Robbio is a city and comune (municipality) in the Province of Pavia in the Italian region Lombardy, located about 50 km southwest of Milan and about 45 km west of Pavia. It is part of Lomellina traditional region.

Robbio borders the following municipalities: Borgolavezzaro, Castelnovetto, Confienza, Nicorvo, Palestro, Rosasco, Vespolate.

History
The area of Robbio was settled since Neolithic times. A Roman centre name Redobium is attested by Pliny the Elder. Later it was a Lombard town and, later, a possession of the Catholic diocese of Vercelli. Around the 11th century it was acquired by the De Robbio family, who ruled it, together with the neighbouring area, until the 13th century, when it was contended between Vercelli and Pavia. In 1220 the latter definitively acquired it through a diploma issued by Emperor Frederick II.

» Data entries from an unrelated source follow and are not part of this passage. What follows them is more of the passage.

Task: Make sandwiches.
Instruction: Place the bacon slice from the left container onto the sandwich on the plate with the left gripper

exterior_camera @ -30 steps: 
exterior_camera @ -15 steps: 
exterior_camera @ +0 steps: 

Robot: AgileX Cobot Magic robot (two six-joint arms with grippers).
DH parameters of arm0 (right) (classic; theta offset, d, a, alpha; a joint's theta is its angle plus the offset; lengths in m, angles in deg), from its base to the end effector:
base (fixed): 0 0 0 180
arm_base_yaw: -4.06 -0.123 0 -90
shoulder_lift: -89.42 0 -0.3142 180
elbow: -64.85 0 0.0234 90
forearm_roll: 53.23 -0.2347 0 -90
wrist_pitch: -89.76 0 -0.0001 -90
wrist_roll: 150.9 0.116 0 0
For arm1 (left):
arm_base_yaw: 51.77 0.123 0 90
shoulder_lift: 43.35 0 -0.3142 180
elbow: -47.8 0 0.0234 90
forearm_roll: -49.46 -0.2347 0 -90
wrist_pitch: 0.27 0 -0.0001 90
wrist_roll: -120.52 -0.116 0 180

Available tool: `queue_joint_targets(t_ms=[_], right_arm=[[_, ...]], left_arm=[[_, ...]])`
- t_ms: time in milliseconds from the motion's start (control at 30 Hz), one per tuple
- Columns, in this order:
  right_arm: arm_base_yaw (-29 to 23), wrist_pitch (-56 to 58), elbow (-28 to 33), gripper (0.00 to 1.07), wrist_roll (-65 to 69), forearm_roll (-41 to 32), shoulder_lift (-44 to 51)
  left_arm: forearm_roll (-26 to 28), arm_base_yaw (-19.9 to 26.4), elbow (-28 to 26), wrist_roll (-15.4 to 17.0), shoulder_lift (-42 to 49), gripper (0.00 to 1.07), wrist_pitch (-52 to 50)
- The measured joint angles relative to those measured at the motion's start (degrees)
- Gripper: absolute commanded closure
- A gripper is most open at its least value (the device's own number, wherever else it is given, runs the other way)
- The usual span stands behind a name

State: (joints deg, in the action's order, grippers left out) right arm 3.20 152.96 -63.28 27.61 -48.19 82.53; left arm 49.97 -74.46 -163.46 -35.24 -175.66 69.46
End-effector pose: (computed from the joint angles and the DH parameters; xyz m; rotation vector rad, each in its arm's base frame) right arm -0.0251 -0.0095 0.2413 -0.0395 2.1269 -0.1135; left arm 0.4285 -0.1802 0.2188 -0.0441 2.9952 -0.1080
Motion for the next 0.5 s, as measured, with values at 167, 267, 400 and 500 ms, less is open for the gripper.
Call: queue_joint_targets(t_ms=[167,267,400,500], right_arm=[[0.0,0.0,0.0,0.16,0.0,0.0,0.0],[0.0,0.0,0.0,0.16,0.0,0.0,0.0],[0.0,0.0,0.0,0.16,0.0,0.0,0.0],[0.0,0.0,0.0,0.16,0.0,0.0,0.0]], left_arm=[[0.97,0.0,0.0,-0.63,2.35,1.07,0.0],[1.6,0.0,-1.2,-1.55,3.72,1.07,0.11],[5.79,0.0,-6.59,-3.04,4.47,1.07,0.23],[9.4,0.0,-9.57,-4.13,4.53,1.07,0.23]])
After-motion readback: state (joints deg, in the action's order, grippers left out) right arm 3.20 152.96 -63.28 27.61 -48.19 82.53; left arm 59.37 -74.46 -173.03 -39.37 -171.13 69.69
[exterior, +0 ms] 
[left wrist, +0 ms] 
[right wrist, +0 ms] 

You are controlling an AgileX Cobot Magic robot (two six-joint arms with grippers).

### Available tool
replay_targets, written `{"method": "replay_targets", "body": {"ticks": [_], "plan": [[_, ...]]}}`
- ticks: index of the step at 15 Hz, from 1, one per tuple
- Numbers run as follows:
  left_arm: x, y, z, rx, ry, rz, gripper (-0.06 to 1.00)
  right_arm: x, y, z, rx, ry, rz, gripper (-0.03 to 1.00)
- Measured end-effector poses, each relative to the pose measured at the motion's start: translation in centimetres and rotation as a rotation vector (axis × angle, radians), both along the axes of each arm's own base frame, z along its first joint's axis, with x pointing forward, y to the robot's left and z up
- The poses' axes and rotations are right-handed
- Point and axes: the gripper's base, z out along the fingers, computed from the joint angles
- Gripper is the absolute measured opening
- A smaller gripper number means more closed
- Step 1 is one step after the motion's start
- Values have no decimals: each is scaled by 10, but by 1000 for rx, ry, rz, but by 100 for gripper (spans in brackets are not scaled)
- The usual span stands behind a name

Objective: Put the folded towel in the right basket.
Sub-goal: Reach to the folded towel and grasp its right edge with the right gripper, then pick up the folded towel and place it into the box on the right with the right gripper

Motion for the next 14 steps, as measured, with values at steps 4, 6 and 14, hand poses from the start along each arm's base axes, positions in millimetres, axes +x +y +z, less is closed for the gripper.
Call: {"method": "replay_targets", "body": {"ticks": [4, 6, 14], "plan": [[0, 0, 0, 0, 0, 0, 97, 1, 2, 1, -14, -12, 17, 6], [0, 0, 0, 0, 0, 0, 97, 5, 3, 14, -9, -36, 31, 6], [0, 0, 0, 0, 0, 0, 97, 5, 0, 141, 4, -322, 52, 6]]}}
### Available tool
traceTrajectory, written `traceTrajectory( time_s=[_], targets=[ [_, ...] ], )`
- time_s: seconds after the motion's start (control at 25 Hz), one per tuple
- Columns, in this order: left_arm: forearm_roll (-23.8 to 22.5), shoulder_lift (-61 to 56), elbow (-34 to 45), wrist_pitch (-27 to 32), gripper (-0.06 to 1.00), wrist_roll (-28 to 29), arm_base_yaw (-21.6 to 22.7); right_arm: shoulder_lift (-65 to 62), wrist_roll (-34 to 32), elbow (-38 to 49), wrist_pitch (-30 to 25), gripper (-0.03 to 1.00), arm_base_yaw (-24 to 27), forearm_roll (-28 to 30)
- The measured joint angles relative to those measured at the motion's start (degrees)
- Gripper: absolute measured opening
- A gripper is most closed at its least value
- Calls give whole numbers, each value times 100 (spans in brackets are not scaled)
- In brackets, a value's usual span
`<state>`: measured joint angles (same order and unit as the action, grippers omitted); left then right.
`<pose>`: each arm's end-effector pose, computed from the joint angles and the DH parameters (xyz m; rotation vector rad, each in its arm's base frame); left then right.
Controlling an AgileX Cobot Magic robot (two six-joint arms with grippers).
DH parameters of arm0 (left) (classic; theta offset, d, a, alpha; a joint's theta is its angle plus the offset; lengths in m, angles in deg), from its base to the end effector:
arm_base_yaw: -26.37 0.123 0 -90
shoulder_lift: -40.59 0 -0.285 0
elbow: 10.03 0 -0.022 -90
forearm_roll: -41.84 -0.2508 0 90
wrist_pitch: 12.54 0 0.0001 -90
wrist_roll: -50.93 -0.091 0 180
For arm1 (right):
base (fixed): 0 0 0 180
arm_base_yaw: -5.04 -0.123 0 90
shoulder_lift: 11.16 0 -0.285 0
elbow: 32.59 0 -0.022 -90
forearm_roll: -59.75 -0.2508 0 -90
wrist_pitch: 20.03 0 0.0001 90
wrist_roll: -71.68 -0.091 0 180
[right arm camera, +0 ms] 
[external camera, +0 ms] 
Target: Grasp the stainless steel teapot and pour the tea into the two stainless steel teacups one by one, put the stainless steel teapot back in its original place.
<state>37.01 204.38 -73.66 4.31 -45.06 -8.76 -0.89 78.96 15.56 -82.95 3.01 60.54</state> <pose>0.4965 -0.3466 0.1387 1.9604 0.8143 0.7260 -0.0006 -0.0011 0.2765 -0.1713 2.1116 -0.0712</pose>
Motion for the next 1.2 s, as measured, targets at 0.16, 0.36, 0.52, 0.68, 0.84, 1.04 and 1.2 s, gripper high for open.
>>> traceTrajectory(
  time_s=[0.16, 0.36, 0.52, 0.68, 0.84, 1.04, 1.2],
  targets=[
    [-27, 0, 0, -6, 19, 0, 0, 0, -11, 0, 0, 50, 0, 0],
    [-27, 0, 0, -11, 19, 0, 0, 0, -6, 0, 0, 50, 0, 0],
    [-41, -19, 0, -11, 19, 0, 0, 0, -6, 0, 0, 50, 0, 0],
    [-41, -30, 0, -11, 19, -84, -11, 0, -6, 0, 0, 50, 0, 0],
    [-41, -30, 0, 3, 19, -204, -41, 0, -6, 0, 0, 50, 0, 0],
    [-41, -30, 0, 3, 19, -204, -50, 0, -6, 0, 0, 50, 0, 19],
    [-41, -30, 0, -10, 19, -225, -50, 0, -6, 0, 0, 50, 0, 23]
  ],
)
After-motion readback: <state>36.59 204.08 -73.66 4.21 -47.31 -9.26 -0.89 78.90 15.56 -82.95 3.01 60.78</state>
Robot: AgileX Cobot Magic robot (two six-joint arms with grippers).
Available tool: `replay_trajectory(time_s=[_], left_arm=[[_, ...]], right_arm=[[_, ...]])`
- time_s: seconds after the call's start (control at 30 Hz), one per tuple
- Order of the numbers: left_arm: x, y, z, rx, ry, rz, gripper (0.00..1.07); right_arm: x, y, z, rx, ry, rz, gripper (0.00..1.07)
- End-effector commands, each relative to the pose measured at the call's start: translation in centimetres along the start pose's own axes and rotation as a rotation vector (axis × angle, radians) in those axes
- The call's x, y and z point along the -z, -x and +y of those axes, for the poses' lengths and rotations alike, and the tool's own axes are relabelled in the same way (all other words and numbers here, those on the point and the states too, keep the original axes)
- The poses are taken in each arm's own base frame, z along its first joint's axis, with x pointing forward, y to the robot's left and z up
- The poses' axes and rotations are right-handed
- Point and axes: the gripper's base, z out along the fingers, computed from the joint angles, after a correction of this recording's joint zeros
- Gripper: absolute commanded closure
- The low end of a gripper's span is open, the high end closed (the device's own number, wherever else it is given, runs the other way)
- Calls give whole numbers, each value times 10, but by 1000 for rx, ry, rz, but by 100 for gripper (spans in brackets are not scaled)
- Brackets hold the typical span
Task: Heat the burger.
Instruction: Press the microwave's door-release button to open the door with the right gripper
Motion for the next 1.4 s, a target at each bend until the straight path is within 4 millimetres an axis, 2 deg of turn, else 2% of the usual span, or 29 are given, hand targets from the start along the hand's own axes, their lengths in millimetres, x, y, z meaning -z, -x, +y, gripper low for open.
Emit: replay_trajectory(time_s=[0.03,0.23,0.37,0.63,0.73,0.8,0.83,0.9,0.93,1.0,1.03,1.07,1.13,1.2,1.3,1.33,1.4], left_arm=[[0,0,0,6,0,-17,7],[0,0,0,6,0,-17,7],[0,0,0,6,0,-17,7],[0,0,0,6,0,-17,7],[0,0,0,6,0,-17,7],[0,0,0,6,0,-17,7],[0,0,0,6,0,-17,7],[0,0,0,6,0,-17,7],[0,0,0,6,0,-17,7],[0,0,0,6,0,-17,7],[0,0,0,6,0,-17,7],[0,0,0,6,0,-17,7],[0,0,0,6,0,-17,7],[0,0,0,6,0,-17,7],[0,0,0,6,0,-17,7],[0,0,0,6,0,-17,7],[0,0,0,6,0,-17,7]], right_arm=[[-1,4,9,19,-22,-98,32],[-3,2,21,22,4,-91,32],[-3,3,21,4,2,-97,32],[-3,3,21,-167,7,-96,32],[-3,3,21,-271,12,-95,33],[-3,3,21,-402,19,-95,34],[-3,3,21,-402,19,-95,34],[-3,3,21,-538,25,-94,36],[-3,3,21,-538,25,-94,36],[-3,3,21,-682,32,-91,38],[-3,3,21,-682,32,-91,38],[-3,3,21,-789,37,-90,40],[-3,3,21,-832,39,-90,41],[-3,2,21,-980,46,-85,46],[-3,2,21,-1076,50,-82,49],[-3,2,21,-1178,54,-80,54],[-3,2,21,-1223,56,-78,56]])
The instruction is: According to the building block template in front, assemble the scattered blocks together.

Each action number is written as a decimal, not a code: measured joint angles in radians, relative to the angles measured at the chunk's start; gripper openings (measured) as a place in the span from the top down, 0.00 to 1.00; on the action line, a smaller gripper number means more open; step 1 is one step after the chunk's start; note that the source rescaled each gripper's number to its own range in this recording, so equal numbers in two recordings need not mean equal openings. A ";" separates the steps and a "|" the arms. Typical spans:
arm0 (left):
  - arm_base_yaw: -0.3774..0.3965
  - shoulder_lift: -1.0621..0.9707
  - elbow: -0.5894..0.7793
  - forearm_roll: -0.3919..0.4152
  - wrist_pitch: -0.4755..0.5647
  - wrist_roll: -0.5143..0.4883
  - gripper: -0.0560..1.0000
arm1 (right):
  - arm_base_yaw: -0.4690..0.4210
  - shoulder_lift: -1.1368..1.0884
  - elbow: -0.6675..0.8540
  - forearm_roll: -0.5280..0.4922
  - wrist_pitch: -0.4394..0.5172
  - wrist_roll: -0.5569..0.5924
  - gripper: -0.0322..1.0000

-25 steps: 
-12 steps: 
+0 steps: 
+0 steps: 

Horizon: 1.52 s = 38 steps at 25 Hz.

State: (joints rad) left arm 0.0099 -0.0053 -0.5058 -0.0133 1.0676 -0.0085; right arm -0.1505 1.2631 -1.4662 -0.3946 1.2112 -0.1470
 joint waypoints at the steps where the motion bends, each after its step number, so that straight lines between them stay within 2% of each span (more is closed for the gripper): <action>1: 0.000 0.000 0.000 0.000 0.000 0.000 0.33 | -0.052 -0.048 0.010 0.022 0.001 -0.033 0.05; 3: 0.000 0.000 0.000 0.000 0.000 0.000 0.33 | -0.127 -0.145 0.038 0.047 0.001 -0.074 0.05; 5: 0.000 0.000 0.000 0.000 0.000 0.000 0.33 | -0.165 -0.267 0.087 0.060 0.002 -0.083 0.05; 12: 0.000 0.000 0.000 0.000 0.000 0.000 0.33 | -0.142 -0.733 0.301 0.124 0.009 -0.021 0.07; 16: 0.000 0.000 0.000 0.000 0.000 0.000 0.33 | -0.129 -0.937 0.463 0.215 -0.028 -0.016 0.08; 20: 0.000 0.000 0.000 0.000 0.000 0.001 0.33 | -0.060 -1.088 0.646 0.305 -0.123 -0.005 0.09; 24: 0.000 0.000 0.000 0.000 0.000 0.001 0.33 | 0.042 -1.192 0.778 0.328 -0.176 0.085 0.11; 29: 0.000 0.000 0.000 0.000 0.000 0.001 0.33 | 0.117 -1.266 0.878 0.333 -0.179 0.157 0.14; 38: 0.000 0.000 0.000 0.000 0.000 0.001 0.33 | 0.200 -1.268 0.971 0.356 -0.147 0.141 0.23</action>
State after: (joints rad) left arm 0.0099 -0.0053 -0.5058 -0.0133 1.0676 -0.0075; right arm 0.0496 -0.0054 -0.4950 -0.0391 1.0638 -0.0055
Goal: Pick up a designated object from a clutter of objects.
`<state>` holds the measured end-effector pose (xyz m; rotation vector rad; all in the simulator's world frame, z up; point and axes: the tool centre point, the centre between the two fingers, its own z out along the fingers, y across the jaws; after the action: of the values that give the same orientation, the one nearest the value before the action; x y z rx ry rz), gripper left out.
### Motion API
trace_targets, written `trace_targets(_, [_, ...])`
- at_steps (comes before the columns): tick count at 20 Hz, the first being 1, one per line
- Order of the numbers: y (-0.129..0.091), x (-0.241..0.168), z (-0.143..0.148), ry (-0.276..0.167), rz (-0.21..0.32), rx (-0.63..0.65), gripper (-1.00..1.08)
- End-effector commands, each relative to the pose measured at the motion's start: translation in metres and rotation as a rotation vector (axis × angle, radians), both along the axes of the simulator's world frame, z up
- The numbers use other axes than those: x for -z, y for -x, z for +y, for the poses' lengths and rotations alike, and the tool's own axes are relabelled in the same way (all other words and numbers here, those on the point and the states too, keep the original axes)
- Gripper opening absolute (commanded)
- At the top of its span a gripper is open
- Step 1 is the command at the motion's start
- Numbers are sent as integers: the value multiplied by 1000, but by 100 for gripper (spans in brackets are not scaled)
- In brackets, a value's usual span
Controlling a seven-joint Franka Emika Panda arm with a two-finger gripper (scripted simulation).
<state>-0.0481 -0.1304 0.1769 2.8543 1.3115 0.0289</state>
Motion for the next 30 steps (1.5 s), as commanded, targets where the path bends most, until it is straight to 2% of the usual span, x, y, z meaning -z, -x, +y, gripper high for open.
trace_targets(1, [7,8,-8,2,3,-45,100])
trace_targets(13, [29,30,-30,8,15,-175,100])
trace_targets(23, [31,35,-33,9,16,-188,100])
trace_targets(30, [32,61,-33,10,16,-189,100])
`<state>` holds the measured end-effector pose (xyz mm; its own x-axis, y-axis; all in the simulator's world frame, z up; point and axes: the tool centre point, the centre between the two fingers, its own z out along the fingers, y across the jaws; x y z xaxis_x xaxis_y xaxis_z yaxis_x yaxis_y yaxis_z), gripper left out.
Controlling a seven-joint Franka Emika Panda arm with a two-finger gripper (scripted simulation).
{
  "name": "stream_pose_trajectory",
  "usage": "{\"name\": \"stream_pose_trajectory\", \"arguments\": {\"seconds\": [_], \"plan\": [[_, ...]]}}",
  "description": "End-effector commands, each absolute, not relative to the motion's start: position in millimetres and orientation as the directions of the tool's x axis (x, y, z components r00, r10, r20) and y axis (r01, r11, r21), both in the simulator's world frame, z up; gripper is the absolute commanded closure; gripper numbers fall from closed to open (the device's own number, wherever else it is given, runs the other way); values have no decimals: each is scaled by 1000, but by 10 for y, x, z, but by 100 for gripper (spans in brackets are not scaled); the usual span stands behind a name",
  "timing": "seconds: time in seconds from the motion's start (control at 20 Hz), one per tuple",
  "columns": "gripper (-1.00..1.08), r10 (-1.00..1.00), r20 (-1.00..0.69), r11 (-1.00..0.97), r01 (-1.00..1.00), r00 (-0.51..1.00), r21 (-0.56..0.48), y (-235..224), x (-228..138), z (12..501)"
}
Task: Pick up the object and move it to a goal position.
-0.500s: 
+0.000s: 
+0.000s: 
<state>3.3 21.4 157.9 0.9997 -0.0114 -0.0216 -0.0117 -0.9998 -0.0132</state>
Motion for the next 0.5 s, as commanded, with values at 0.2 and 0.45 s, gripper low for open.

Then part of the Duchy of Milan, it was entrusted to several feudal families. In 1748 it was acquired by the Kingdom of Sardinia and, in the 19th century, it became part of the province of Pavia under the newly formed Kingdom of Italy.

Main sights
Castello di Robbio: medieval Castle, now a public park.
San Pietro: 13th century Romanesque church housing 16th-century frescoes attributed to Tommasino da Mortara.
San Michele: 15th-century church with a late Gothic-style façade.
San Valeriano: originally a 5th/6th century church, originally entitled to St. Andrew), enlarged by Cluniac monks in the late 11th century. The apse is now separated from the main building.

Notable people

People closely associated with Robbio include:

 Silvio Piola (September 29, 1913 - October 4, 1996), a famous Italian soccer player.
 Enzo Emanuele (June 10, 1977), a medical researcher.